Beyond that, the story from industrial production and export performance should be consistent, that is, a continued improvement in global outlook.
In fact, expect sequential growth in industrial production to be significant. Anything between 6-8% should not come as a surprise given the corresponding surge in NODX.
A part of that jump would come from the need to meet fresh surge in orders from China before the forthcoming Chinese New Year lull period. The other part, probably on a more sustainable basis, comes against the backdrop of the improvement in external demand.
The latter will be the thing to keep an eye on after the festive season, from February onwards. Separately, Dec13 CPI inflation announced yesterday came in lower than expected.
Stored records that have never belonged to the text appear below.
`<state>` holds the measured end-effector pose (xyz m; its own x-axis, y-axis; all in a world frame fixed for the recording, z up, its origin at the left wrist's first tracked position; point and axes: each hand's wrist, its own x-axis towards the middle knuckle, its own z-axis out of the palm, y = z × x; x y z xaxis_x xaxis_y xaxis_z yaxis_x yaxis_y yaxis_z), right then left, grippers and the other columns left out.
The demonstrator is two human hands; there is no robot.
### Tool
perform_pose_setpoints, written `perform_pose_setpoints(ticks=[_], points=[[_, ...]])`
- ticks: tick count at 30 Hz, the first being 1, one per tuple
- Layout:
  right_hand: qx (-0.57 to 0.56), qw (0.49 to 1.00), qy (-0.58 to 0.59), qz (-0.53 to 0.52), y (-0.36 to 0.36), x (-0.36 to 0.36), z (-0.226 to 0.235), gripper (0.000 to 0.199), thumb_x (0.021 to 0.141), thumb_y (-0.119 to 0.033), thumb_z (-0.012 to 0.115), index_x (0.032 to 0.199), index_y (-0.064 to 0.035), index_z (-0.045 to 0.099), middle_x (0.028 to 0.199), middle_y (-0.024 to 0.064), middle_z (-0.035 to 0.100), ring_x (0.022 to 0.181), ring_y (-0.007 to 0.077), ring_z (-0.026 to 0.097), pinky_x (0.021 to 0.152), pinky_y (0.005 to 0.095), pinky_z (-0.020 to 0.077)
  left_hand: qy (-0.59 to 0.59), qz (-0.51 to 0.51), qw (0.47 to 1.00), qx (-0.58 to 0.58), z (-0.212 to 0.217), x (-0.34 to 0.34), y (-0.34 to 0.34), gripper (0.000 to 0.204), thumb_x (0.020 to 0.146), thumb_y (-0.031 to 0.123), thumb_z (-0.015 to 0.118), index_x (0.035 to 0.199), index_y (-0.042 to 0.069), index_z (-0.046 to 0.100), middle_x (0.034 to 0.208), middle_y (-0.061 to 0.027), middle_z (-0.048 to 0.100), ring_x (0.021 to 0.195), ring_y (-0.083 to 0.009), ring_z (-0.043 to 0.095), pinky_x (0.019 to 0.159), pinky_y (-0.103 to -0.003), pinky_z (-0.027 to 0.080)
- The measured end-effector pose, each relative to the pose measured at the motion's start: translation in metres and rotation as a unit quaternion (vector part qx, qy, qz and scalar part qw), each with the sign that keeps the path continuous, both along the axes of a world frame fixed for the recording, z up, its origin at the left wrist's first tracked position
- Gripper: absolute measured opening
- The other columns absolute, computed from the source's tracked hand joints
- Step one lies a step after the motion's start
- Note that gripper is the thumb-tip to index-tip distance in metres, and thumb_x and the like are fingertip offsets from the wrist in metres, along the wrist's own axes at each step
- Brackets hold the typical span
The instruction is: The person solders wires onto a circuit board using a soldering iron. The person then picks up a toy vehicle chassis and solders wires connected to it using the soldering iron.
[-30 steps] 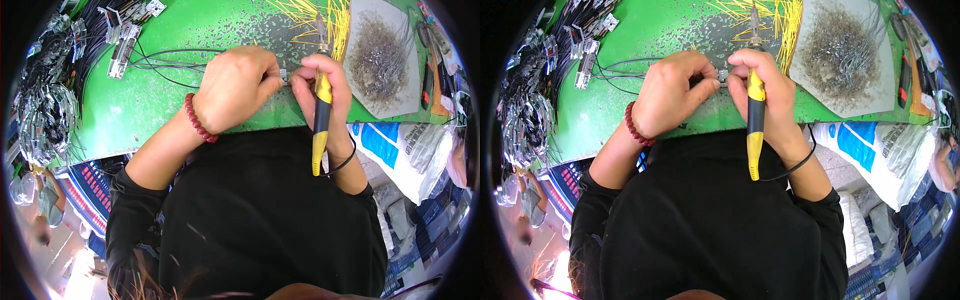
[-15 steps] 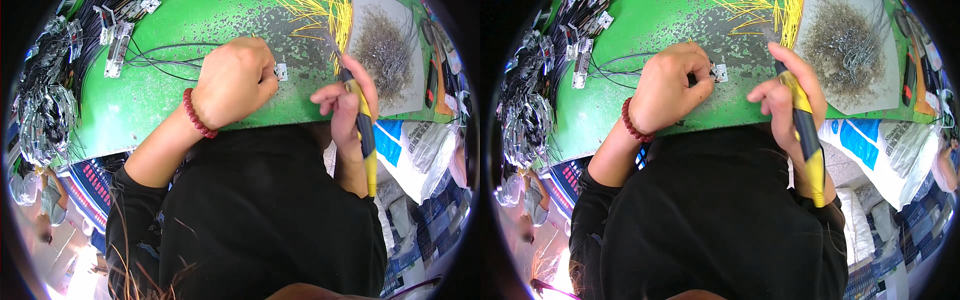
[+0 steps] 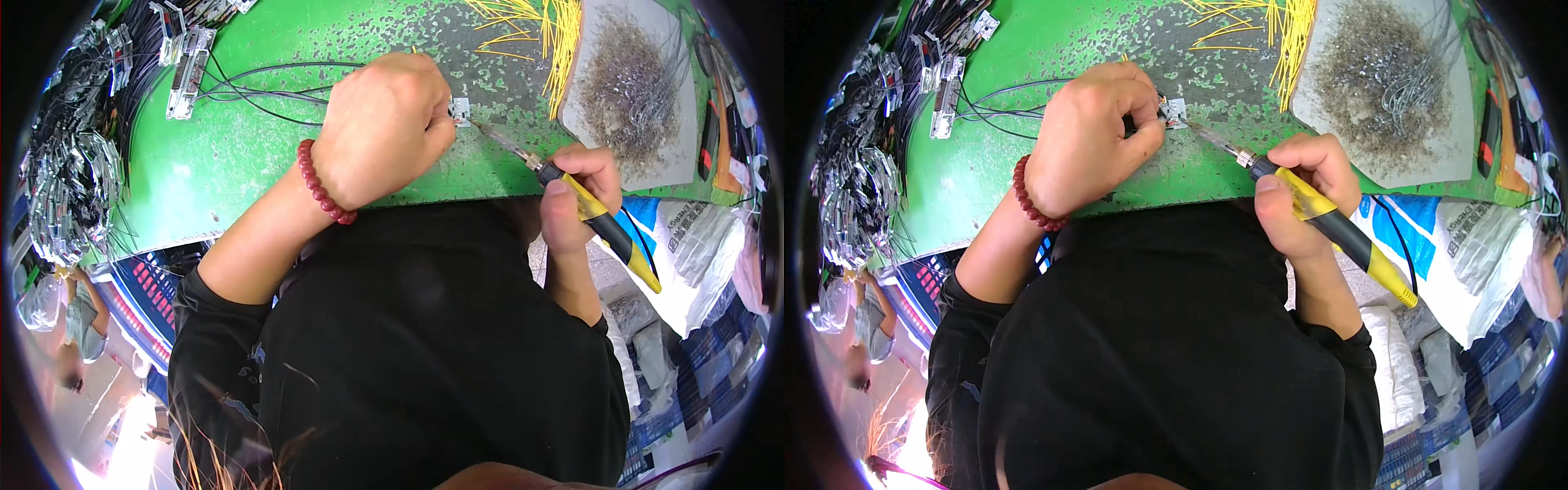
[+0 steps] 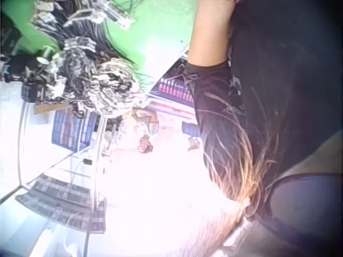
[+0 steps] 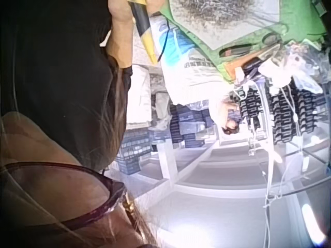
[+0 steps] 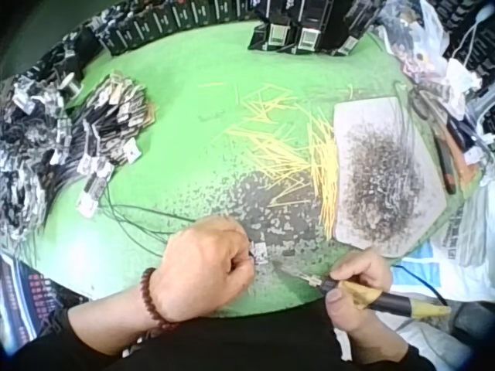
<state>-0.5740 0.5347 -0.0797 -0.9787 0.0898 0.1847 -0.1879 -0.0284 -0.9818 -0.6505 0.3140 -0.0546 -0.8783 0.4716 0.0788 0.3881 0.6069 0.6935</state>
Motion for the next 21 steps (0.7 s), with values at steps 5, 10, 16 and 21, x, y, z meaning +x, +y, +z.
perform_pose_setpoints(ticks=[5,10,16,21], points=[[0.06,0.998,0.02,0.011,0.0009,0.0002,0.0013,0.022,0.077,-0.009,0.068,0.091,-0.0015,0.054,0.081,0.0067,0.057,0.067,0.009,0.048,0.06,0.0231,0.0387,0.005,0.0,1.0,-0.007,0.0023,0.0008,0.0008,0.009,0.069,0.004,0.065,0.065,0.0,0.057,0.077,-0.0099,0.062,0.073,-0.0295,0.06,0.064,-0.037,0.049],[0.069,0.997,0.008,0.026,0.0012,-0.0023,0.0028,0.022,0.077,-0.009,0.069,0.091,-0.0011,0.054,0.081,0.0075,0.057,0.068,0.0098,0.05,0.06,0.0234,0.039,0.012,0.003,1.0,-0.006,0.0,-0.0002,0.0009,0.009,0.07,0.004,0.065,0.066,0.001,0.057,0.075,-0.0094,0.062,0.073,-0.0297,0.06,0.064,-0.037,0.049],[0.031,0.997,0.066,0.005,0.002,-0.0003,-0.006,0.026,0.079,-0.014,0.07,0.091,0.0005,0.052,0.081,0.0102,0.057,0.069,0.0124,0.05,0.061,0.025,0.0398,0.02,-0.003,1.0,-0.012,-0.0005,0.0,0.0004,0.01,0.07,0.005,0.064,0.065,0.001,0.057,0.075,-0.0092,0.062,0.074,-0.0297,0.06,0.064,-0.038,0.049],[0.021,0.999,0.029,-0.008,0.0023,-0.0007,-0.0053,0.027,0.08,-0.017,0.07,0.09,-0.0003,0.051,0.081,0.0089,0.055,0.069,0.0116,0.048,0.061,0.0247,0.0374,0.026,-0.007,1.0,-0.017,0.0002,-0.0007,0.0008,0.01,0.069,0.005,0.064,0.065,0.001,0.056,0.075,-0.0092,0.061,0.074,-0.0297,0.06,0.064,-0.038,0.049]])
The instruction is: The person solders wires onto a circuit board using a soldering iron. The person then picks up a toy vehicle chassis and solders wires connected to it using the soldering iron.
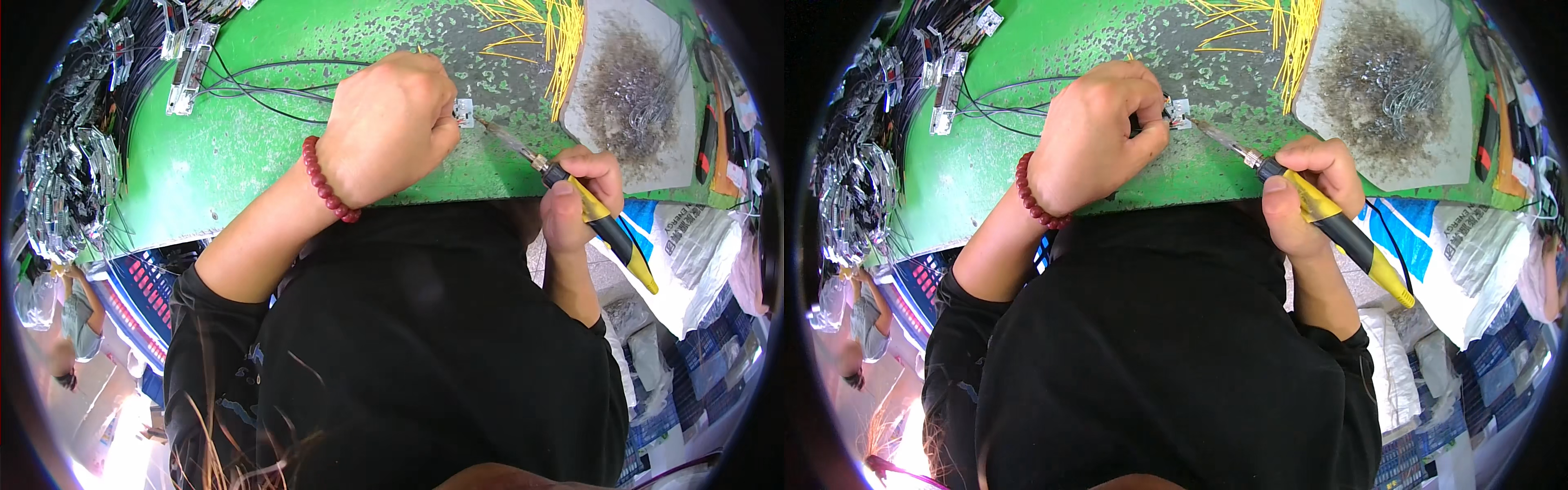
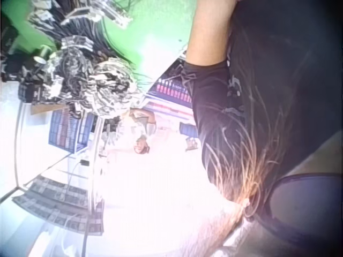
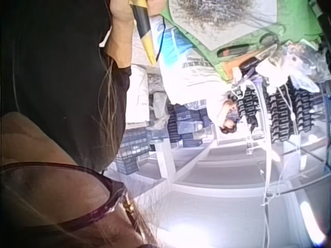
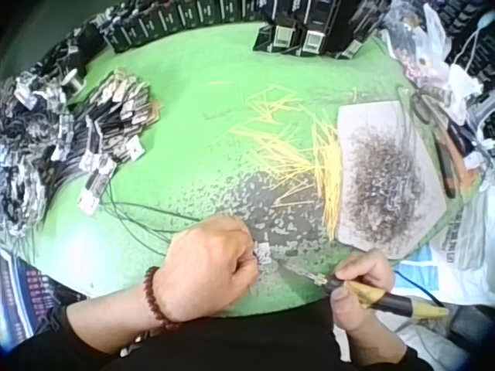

Headline inflation registered 1.5% YoY, lower than the consensus expectation of 2.0%.
The story behind the moderation in inflation is the 2.1% decline in transport CPI inflation. And that most likely came on the back of the lower COE premiums in the month compared to the same period in 2012. Average COE premium in Dec13 is about 17% lower than the level 12 months earlier.
That said, the current “inflation bliss” will be short lived. Domestic inflationary pressure remains high. Rental and labour cost are still driving overall business cost higher. As long as business conditions remain buoyant and the labour market stays tight, the associated cost will get passed on to consumers.
Moreover, the COE premiums are climbing higher again. And it’ll probably get worse with average monthly COE quota likely to fall further by about 12.3% between Feb-Apr14, compared to the period Aug13-Jan14. This makes for further increase in premiums, which is currently hanging around the SGD 70-80K range (exclude motorcycle).
As policymakers are determined to reduce the traffic congestion problem and to encourage the commuters to switch to public transport, high COE premiums are here to stay for a long while unless demand moderates somehow.
And the pass-through effect on inflation will imply significantly higher inflation in the coming months. Our assessment is that inflation will rise sharply from April onwards when the base effect from the earlier car loan curb wears off. We maintain the view that inflation will zoom pass the 3% mark and approach the 4% level in April. Full year inflation will average 3.0% compared to 2.4% in 2013.